| |
|
Blackholed - Pansy Duncan
Proceeding from the premise that there's a perfectly mathematical explanation for it all, let us agree, then, to let (a) stand for artist and (b) stand for bag. If (a) is not a letter of the alphabet but a pure algebraic symbol, then like any other abstract entity, (a) can be confidently relied upon to make no sound - until it gets inside the plastic bag. Oddly, (a) can be added to (b) but (b) cannot be added to (a) - at least, not without seeking medical help, according to the mathematical law by which a plastic film, if swallowed, constitutes a medical emergency. Yet even so, if (a) plus (b) equals an artist in a black plastic rubbish bag, then there's something wrong with this equation - already, it seems, we're pressing at the side of the formula the way the artist's body presses at the limits of the black plastic bag.

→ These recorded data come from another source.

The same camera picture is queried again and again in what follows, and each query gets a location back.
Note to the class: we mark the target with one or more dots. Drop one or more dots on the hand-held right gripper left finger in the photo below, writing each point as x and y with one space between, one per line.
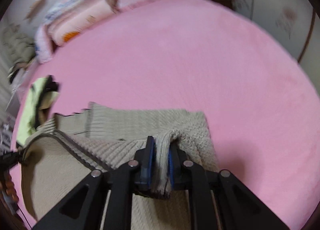
149 162

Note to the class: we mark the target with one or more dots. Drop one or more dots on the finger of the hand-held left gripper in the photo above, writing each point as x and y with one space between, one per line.
10 159

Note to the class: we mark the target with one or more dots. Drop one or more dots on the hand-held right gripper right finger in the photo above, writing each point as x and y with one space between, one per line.
171 170

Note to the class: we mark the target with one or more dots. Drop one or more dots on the beige knit cardigan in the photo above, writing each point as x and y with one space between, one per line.
112 125

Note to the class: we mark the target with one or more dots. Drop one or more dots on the green and black folded garment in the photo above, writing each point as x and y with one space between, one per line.
31 105

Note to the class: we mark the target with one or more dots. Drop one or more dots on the pink bed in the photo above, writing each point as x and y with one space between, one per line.
175 57

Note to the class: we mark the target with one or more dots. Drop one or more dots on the olive puffer jacket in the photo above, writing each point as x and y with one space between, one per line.
17 42

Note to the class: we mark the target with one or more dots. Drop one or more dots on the patterned wardrobe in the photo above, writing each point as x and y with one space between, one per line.
275 8

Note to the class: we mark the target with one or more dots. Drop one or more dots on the wooden wall shelf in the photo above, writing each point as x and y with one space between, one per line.
36 8

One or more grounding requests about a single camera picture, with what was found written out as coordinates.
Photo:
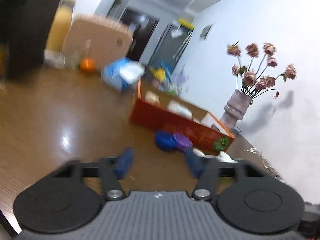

Even supposing that (b) is equal to zero (0), you have to wonder how zero (0) got a hole in it - a hole at least wide enough for a normally proportioned artist to wriggle her way inside. If, by entering the bag, the artist effectively removes its most objectionable feature, its emptiness, is the mathematical operation by which this is accomplished properly understood as an addition or subtraction? And where has she put it (the emptiness, I mean)? If a mathematical proof is an artist inside a black plastic bag, then is the bag fully waterproof or is the rain seeping through the hole in the argument? The square root of the act of looking is the side of the bag we can see minus the side of the bag we cannot - that can be taken as given. But if (a) is added to (b) in a mathematical operation by which (a) throws herself - figuratively speaking - out, then is (a) entering the bag or leaving the room? And if the premises are left behind entirely then what do we have to build our argument on? After all, once added, (a) can't be subtracted from (b) without damaging the plastic. Does this mean the sum of the equation (a) plus (b) is equal to the interior of the bottom of a black plastic bag, a black hole? Or is it a purely abstract proposition? Here's hoping it stays that way, since if (a) is a human body and (b) is a bag, then (b) is a body-bag and (a), it seems, is a body.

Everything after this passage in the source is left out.